Passing an array of mat4's per instance

I need to pass 30 bone matrices[4x4]'s per instance of a model. That is because every instance has a different animation.

I was looking at my options.

I was going to pass them as vertex attrib data, but the limitation on that is 16 and 1 matrix takes up 4 so that’s not an option. Even if a matrix took up 1 attrib, I have around 30 so either way.

Then I was thinking I had to pass them as VERTEX_SHADER_STORAGE, but my GPU returns 0 when I query GL_MAX_VERTEX_SHADER_STORAGE_BLOCKS, and it doesn’t look like there needs to be a limit of at least 1 so I’m guessing my GPU does not support it.

So my final option was uniforms or a UBO, but then I can’t use instance rendering…

Any advice? What gets me is I know Blender3D uses OpenGL and it runs just fine, so there’s got to be something I am missing.

Also, what does GL_MAX_VARYING_COMPONENTS mean? Does that mean there is a datatype in GLSL that can have more than 4 components?

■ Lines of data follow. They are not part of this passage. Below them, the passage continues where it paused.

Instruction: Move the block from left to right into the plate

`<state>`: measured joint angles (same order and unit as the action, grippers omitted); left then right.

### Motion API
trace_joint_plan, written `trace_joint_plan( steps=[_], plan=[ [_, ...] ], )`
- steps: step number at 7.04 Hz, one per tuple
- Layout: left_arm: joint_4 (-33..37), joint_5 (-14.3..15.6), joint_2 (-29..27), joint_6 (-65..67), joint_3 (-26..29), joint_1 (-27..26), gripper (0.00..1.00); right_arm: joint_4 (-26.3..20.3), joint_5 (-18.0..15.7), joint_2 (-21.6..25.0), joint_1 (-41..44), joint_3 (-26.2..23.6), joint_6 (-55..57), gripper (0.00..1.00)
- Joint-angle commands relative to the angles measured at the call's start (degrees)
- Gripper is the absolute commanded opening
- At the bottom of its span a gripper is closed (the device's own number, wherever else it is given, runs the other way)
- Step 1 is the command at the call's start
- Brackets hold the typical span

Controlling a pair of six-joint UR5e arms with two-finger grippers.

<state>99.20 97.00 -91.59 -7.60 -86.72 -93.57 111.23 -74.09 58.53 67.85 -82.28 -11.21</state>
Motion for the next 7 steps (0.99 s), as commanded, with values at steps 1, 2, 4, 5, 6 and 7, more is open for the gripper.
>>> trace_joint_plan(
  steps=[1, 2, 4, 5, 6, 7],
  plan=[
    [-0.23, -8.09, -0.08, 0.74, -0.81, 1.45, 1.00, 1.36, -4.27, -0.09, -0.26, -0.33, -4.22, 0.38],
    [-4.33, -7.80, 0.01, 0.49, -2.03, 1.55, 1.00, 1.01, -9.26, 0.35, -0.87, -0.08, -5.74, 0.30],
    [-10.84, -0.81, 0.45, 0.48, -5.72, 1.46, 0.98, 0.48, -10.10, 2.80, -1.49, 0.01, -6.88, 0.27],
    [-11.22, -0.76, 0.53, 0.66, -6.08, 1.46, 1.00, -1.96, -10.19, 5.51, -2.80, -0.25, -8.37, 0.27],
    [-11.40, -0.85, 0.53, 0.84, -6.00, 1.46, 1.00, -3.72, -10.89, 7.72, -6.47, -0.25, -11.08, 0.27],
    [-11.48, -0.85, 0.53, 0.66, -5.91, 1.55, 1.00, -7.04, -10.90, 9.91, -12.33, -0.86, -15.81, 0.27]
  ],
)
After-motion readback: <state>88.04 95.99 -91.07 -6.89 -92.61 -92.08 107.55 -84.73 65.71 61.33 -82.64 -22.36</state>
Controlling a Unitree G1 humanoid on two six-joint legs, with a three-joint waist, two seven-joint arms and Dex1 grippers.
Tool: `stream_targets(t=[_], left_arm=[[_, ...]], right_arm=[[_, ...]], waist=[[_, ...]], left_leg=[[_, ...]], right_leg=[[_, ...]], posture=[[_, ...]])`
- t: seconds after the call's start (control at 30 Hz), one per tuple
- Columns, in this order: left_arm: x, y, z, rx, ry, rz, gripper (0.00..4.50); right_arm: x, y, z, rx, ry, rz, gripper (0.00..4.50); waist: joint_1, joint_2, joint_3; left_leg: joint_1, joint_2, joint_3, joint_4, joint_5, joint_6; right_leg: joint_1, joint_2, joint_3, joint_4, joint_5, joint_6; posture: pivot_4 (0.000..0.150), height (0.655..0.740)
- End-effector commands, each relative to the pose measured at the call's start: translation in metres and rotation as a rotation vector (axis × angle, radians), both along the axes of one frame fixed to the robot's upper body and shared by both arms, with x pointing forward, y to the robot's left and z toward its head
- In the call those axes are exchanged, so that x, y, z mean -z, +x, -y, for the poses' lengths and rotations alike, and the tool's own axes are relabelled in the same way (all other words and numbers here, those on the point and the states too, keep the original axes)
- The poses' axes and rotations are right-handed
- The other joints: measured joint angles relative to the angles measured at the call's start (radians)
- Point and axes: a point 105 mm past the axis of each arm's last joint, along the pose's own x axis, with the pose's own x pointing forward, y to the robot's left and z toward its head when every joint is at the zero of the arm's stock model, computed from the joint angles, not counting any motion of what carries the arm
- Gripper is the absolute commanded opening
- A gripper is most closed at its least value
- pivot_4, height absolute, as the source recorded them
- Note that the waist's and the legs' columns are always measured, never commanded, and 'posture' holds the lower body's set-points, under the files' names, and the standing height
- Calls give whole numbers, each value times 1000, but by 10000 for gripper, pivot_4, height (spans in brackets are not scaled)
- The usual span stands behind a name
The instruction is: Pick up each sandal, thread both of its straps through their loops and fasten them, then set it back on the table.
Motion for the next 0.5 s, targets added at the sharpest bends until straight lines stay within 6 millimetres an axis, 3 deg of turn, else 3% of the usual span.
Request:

So my final option was uniforms or a UBO, but then I can’t use instance rendering.

… why not?

The way you would use SSBOs with instances is identical to the way you would use UBOs with instances. You put an array in the buffer, and you use the instance index to access the particular instance’s matrix data from the array.

The only difference is the amount of data that can be accessed (and the performance of accessing that data). UBO memory limits are smaller than for SSBOs. With UBOs, OpenGL only guarantees that you get 16384 bytes (though implementations support upwards of 65535 bytes), which in your case only gives you about 8 instances.

What gets me is I know Blender3D uses OpenGL and it runs just fine, so there’s got to be something I am missing.

What makes you think Blender3D uses instancing? Remember: instancing is primarily useful when drawing many copies of the same object.

Also, what does GL_MAX_VARYING_COMPONENTS mean?

It’s an old query that isn’t strictly relevant anymore. It only applies when linking a program that contains a vertex shader and a fragment shader (ie: it was defined before other shader stages exist).

In that case, this constant defines the maximum number of “components” which can be output by the vertex shander and input by the fragment shader. Such variables are called “varying” (the current meaning behind that word is any variable output from one stage and input by the fragment shader, but the above query only apples to VS-to-FS linkage).

A “component” is essentially a non-vector basic type (float, int, bool, etc). So a vec4 takes up 4 components. If you output a vec2 and a vec3, then you use up 5 components in total. Structs and arrays of these count the sum of all of their components.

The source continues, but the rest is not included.